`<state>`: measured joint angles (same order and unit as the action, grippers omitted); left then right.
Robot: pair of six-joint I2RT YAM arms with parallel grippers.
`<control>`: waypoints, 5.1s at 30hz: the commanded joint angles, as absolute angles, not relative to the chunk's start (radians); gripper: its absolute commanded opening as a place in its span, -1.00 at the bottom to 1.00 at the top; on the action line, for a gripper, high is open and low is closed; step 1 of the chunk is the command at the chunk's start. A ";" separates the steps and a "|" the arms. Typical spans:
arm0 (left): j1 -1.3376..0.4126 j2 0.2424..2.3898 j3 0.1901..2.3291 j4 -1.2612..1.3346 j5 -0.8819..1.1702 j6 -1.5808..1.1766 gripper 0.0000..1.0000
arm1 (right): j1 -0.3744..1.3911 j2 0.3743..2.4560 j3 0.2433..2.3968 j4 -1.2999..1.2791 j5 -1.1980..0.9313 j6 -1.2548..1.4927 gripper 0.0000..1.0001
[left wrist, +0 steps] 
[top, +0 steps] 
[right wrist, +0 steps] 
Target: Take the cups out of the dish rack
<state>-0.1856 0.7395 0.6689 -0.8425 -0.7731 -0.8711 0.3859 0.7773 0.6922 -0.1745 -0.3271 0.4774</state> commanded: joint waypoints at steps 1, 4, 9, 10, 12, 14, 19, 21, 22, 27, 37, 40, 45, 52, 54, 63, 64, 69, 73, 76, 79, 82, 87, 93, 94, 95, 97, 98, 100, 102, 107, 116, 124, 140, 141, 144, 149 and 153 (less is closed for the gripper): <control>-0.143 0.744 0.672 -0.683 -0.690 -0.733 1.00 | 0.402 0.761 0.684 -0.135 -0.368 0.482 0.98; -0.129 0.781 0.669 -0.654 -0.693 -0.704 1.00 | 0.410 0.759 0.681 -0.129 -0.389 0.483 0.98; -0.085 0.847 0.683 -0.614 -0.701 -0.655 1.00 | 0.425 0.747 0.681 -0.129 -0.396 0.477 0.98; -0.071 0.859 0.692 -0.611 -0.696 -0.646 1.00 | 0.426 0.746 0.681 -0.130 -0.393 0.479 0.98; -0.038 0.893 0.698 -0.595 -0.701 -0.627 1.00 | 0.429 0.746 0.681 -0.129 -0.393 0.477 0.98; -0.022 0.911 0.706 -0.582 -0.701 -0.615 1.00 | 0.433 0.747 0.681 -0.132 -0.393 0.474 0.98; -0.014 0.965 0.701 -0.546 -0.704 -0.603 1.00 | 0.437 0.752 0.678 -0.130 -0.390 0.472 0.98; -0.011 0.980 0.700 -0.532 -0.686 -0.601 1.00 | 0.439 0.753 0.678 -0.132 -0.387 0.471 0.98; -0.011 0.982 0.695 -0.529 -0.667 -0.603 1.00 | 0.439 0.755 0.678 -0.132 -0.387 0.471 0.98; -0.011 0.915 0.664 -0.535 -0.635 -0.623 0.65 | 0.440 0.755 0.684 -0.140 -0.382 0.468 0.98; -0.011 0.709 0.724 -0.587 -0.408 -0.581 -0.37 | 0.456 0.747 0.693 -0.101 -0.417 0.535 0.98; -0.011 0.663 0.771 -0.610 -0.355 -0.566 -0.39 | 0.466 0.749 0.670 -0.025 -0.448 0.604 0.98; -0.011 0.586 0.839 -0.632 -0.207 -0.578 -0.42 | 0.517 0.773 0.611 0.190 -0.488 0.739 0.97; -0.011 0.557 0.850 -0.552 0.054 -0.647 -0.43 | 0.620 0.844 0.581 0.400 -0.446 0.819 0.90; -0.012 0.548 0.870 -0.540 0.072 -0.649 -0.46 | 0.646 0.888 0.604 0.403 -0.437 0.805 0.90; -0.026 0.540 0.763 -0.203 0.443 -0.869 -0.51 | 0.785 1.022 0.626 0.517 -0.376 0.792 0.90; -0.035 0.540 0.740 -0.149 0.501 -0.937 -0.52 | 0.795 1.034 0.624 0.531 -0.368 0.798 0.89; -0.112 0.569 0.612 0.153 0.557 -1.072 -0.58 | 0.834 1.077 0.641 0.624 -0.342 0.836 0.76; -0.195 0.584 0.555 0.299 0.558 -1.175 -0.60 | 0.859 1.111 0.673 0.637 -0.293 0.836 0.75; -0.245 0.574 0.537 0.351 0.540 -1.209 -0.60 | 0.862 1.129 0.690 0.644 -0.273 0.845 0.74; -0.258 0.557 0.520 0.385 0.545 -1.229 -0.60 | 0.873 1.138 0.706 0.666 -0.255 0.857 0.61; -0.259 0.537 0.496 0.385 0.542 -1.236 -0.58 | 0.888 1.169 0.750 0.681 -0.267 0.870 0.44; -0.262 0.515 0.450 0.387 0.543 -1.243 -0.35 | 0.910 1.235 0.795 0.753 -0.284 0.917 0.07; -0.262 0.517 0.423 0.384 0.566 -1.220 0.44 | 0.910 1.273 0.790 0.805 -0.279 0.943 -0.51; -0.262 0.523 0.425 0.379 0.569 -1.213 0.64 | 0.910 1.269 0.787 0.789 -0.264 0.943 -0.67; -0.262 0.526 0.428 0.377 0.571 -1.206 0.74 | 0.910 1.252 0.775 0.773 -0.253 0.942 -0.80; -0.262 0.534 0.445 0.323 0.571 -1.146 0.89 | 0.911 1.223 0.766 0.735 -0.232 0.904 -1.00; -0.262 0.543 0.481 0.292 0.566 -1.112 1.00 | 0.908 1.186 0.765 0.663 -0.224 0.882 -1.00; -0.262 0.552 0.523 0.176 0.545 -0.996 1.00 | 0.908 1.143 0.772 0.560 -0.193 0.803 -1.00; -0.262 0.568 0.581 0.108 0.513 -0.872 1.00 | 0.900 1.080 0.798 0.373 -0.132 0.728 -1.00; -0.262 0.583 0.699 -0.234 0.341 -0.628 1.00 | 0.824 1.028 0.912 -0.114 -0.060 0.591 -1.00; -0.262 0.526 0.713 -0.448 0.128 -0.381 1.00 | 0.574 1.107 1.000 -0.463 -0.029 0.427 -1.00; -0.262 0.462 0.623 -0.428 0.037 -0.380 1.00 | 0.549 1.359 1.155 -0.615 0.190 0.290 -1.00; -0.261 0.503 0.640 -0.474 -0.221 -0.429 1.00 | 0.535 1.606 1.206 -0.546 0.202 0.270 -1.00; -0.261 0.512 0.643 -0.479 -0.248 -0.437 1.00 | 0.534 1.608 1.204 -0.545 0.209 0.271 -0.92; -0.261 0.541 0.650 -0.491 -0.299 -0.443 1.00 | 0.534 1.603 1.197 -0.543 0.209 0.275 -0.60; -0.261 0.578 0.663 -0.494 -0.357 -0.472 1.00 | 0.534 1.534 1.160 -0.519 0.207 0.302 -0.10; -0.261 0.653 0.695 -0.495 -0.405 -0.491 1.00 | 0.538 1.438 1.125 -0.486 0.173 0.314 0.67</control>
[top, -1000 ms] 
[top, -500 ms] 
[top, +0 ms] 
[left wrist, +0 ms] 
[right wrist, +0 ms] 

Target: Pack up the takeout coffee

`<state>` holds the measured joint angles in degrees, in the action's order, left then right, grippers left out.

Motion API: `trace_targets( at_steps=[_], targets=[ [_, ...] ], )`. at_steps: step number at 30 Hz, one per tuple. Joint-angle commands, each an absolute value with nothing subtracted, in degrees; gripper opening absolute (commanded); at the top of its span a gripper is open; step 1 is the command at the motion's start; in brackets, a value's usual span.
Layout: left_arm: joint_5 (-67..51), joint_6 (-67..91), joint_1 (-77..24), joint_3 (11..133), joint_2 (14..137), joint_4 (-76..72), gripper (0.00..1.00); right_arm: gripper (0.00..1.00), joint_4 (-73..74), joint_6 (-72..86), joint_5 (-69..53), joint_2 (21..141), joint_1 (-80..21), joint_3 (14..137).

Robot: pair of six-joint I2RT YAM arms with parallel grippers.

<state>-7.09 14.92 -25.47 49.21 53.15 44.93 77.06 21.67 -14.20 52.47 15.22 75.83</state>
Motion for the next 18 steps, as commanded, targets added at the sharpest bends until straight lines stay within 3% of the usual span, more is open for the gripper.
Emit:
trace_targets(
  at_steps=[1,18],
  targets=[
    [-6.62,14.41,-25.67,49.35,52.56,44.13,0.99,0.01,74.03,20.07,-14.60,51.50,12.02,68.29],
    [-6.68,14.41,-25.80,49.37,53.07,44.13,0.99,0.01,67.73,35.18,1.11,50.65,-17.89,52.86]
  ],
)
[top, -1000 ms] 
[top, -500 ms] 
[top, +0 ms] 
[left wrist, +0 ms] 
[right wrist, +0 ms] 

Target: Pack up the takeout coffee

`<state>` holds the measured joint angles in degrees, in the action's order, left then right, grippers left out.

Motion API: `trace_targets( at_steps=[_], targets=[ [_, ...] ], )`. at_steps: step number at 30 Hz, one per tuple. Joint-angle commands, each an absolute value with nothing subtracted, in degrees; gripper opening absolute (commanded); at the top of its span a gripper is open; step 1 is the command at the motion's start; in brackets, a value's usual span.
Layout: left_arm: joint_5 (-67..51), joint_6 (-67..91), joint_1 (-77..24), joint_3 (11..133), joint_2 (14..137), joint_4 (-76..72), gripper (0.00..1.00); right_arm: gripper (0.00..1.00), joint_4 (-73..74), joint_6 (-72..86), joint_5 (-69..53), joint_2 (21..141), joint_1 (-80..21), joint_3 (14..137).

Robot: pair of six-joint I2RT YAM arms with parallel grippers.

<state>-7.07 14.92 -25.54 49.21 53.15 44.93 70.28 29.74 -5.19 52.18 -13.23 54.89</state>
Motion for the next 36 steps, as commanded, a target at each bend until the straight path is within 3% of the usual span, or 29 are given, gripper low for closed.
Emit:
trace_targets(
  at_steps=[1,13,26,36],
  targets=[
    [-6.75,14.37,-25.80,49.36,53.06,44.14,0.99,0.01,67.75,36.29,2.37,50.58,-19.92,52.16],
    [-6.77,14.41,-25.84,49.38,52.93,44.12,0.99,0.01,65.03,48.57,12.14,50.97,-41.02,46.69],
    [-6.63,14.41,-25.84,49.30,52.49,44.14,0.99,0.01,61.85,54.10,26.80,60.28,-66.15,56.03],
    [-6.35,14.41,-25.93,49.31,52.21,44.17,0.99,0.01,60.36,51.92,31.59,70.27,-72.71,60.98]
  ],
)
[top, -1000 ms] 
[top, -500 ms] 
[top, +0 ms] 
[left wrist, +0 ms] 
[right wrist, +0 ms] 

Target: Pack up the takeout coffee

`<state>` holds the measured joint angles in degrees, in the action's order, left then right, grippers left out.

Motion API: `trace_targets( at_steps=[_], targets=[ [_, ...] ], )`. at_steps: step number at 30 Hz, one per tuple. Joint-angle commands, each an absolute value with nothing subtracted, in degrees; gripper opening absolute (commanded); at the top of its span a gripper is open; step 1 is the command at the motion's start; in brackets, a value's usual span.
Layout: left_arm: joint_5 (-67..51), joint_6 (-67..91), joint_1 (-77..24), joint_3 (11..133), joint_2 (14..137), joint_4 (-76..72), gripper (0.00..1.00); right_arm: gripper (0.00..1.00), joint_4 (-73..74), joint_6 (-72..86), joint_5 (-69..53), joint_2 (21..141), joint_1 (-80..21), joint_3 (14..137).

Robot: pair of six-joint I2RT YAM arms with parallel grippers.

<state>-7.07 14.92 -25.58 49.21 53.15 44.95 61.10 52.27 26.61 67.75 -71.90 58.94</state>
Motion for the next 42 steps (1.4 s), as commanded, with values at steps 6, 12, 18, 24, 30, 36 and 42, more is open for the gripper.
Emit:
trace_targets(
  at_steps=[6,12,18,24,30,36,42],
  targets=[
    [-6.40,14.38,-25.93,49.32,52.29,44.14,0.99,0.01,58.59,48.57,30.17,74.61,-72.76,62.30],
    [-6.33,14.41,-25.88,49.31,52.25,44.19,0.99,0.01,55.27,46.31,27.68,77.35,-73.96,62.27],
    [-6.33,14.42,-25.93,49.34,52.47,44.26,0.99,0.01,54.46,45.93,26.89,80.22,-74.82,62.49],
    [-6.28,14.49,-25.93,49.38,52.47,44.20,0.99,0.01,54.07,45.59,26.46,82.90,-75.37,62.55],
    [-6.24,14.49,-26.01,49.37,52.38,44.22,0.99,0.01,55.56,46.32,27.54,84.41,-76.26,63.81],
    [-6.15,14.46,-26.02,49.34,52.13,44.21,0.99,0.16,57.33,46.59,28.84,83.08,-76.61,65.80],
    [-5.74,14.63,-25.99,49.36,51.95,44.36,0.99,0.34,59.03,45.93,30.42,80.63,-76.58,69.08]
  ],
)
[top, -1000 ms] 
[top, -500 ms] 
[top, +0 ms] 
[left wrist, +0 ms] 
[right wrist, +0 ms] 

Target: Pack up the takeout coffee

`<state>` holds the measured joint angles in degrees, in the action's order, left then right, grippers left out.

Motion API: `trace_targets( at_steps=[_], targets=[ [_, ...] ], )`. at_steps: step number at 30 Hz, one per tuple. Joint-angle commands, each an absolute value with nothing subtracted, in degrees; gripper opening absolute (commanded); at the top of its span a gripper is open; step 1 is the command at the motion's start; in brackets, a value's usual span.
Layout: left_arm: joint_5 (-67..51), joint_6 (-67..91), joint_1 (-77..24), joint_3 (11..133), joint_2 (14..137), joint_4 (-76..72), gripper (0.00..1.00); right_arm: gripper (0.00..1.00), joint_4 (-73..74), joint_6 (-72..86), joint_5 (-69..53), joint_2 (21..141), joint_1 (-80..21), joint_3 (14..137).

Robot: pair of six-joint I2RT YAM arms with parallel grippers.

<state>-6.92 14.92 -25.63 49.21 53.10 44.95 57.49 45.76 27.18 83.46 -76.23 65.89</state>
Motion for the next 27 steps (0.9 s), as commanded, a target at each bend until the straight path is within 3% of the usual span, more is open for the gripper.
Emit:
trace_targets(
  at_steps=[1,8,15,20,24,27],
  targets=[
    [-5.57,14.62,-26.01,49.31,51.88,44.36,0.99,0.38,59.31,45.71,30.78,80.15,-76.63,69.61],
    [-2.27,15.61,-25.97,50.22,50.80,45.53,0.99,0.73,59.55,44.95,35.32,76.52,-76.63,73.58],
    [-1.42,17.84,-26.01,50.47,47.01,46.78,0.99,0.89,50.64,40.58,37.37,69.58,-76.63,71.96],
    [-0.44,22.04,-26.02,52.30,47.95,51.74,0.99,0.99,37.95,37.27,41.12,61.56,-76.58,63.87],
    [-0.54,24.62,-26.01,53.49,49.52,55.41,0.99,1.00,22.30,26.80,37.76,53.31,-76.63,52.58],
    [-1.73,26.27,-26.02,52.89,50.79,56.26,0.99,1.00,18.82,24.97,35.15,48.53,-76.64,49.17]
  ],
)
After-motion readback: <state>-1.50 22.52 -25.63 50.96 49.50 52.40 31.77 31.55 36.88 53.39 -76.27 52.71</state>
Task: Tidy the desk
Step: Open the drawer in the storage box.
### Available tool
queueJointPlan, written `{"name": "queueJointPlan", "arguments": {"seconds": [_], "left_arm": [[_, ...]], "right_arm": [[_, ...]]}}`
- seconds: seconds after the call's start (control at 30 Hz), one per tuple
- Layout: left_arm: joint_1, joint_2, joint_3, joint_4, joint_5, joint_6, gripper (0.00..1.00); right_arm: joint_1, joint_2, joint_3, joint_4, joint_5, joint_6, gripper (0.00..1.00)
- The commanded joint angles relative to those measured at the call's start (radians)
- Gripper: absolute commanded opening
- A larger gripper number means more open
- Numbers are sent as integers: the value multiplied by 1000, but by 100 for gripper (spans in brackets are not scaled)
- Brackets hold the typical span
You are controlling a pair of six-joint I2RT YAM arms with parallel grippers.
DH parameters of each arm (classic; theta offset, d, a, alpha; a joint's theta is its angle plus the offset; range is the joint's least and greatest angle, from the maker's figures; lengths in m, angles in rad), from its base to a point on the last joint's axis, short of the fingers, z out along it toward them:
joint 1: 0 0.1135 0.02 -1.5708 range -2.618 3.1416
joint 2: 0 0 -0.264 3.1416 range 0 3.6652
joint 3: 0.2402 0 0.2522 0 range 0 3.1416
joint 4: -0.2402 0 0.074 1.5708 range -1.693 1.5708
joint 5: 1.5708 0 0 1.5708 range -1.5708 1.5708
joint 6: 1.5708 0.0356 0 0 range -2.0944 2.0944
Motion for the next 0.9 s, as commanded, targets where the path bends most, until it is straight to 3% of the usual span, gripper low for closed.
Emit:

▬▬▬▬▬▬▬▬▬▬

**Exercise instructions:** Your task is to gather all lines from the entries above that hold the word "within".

**Result of the exercise:**
Motion for the next 18 steps, as commanded, targets added at the sharpest bends until straight lines stay within 3% of the usual span, more is open for the gripper.
Motion for the next 36 steps, as commanded, a target at each bend until the straight path is within 3% of the usual span, or 29 are given, gripper low for closed.
Motion for the next 27 steps (0.9 s), as commanded, a target at each bend until the straight path is within 3% of the usual span, more is open for the gripper.

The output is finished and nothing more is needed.